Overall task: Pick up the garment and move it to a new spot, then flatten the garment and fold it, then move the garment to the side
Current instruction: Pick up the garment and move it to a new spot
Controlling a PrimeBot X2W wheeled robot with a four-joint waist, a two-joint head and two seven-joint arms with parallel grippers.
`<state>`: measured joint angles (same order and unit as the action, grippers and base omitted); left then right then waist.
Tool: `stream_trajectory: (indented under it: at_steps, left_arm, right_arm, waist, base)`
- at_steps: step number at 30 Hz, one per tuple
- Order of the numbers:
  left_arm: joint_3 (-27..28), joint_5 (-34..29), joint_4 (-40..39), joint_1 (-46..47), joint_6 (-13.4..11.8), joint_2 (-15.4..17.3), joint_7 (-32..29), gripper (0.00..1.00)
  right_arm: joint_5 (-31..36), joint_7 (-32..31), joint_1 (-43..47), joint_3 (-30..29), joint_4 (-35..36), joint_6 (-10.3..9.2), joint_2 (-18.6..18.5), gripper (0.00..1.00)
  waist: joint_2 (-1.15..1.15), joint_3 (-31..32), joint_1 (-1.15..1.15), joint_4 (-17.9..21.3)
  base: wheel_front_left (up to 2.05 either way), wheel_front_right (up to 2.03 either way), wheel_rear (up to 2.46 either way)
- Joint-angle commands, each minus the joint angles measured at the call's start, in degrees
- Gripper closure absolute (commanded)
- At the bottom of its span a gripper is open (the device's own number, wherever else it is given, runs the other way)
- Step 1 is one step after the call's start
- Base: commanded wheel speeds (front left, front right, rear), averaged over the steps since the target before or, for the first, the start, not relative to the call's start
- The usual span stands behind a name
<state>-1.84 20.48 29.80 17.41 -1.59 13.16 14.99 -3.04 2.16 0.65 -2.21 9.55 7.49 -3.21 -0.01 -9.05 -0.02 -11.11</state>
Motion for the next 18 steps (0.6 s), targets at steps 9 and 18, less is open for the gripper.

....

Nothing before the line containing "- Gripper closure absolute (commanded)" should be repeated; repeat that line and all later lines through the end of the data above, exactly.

**Solution to the exercise**.
- Gripper closure absolute (commanded)
- At the bottom of its span a gripper is open (the device's own number, wherever else it is given, runs the other way)
- Step 1 is one step after the call's start
- Base: commanded wheel speeds (front left, front right, rear), averaged over the steps since the target before or, for the first, the start, not relative to the call's start
- The usual span stands behind a name
<state>-1.84 20.48 29.80 17.41 -1.59 13.16 14.99 -3.04 2.16 0.65 -2.21 9.55 7.49 -3.21 -0.01 -9.05 -0.02 -11.11</state>
Motion for the next 18 steps (0.6 s), targets at steps 9 and 18, less is open for the gripper.

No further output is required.